Popcorn Partner Reading – Need to make reading time with your child novel and new? Either with a timer or set amount of text to read, pass the reading aloud back and forth with a popcorn reading. The listener can ask questions as a transition between each pass of the popcorn.
Salad Bowl – I use this in the Latin classroom as a community building activity to review and consolidate vocabulary learning at times throughout the year. At home I think this would be best used as a follow up to something your child is reading. If your child reads aloud to you, consider words they ask about or words you wonder if they know as you listen. Make a list and write each word on an index card. As a family, one person draws a card and attempts to use other words to get others to guess the word on the card. You can’t use word forms of the original word. Keep score if you want, but more importantly, discuss the meanings of the words with your child as a follow up after each round.
Story Choice Boards – You may need to make a copy and adapt my template as it is designed for students studying Latin. Or do a google search and find other templates. Create a board with options for your child to extend a reading with a variety of activities. Be thoughtful as you create the choices. This is an activity that you can tailor to your child’s needs.

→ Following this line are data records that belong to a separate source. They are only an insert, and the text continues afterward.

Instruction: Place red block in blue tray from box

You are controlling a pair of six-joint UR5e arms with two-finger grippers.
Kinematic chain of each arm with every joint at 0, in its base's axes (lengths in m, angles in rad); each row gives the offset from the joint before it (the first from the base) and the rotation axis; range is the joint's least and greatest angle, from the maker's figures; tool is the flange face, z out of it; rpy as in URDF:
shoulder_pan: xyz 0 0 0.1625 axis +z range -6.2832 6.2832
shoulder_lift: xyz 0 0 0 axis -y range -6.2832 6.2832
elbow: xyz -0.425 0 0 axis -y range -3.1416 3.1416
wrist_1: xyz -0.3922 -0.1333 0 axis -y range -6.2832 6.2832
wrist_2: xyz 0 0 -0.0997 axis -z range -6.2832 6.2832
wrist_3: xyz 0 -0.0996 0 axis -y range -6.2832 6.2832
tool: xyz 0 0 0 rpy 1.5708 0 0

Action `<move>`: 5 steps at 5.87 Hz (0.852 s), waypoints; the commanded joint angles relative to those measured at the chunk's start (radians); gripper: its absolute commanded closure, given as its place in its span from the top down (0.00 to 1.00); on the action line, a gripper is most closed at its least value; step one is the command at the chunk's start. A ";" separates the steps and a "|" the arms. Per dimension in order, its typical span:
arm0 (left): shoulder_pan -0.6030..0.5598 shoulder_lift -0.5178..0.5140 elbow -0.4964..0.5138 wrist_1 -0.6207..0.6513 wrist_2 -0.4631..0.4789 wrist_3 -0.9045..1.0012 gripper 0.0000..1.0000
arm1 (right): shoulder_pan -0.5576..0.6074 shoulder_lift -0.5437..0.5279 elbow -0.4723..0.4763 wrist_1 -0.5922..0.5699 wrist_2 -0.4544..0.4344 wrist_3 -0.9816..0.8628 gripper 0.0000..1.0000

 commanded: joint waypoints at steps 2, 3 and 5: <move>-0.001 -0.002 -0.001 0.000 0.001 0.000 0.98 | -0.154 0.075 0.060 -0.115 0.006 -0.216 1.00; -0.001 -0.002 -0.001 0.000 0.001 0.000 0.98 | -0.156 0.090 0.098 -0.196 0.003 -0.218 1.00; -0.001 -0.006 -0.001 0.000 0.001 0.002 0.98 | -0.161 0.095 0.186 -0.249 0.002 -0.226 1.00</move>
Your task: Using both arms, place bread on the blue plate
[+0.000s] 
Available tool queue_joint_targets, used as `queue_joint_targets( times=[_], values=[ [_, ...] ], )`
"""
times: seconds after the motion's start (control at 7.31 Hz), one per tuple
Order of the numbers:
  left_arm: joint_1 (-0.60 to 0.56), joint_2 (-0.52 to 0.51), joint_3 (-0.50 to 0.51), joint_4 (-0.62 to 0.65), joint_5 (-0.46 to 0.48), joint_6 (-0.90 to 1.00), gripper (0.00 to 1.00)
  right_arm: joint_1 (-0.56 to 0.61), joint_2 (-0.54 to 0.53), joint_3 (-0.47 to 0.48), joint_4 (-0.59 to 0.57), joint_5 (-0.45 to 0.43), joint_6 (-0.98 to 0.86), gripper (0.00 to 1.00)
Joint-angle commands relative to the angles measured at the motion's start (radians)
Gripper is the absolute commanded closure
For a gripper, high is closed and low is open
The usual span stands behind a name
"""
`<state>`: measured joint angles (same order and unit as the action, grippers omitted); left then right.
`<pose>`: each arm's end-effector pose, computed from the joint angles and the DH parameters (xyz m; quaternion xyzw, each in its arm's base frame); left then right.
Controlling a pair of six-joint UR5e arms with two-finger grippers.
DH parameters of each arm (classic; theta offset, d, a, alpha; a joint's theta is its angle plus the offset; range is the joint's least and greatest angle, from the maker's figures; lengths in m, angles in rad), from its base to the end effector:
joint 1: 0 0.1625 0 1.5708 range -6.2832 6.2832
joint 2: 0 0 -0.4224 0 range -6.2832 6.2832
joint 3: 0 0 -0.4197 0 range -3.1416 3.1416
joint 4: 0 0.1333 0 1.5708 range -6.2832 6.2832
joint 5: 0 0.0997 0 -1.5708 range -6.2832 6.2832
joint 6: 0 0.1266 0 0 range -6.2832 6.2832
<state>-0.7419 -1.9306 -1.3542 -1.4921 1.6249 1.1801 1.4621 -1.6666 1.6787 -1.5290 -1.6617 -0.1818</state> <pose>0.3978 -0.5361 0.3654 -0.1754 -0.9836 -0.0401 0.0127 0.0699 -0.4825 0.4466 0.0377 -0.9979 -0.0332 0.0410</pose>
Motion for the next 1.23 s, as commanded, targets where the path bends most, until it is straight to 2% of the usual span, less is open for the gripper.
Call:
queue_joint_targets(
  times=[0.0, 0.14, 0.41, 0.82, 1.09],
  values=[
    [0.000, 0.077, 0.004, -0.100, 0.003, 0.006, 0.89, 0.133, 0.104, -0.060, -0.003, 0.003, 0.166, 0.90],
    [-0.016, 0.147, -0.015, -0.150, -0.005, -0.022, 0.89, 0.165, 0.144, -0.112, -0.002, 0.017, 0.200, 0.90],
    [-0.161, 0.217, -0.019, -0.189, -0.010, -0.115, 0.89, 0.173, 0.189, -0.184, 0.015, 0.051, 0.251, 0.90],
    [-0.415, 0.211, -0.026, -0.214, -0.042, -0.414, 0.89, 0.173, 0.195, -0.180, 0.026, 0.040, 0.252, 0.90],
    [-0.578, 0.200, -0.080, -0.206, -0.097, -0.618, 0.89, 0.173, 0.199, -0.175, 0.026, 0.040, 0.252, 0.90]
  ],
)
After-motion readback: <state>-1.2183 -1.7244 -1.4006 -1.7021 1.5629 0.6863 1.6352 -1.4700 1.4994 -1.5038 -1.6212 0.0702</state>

True/False Partner Reading – Another reading activity to create a novel approach to a reading session with your child. Decide who will read aloud and who will listen. Choose to read based on a timer or a set length of text like a paragraph. The listener must create either a true or false statement about what he or she heard. The listener shares the statement and the reader determines if it is true or false. Discuss as needed and then switch roles.
Word Cloud – A simple pre-reading activity. Type or find a typed text to copy into one of the many word cloud generators. Create a cloud of words where the more frequent words are larger. Make predictions about the text, create sentences using certain sized words, or play a partner race game if you have multiple readers. If unknown words come up can you use a circling technique to help your child connect to the word?
Word Sort Tables – This is a fantastic pre-reading activity. Look at a text that your child will read. Consider what themes might appear in that text. Choose a list of words that are somehow connected to those themes. Instruct your child or with your child create a table of words that are organized based on categories that your child chooses. It is most effective if the reader organizes the words by meaning instead of form. Discuss how the words are related in each group and make predictions with your child about what the text might be about.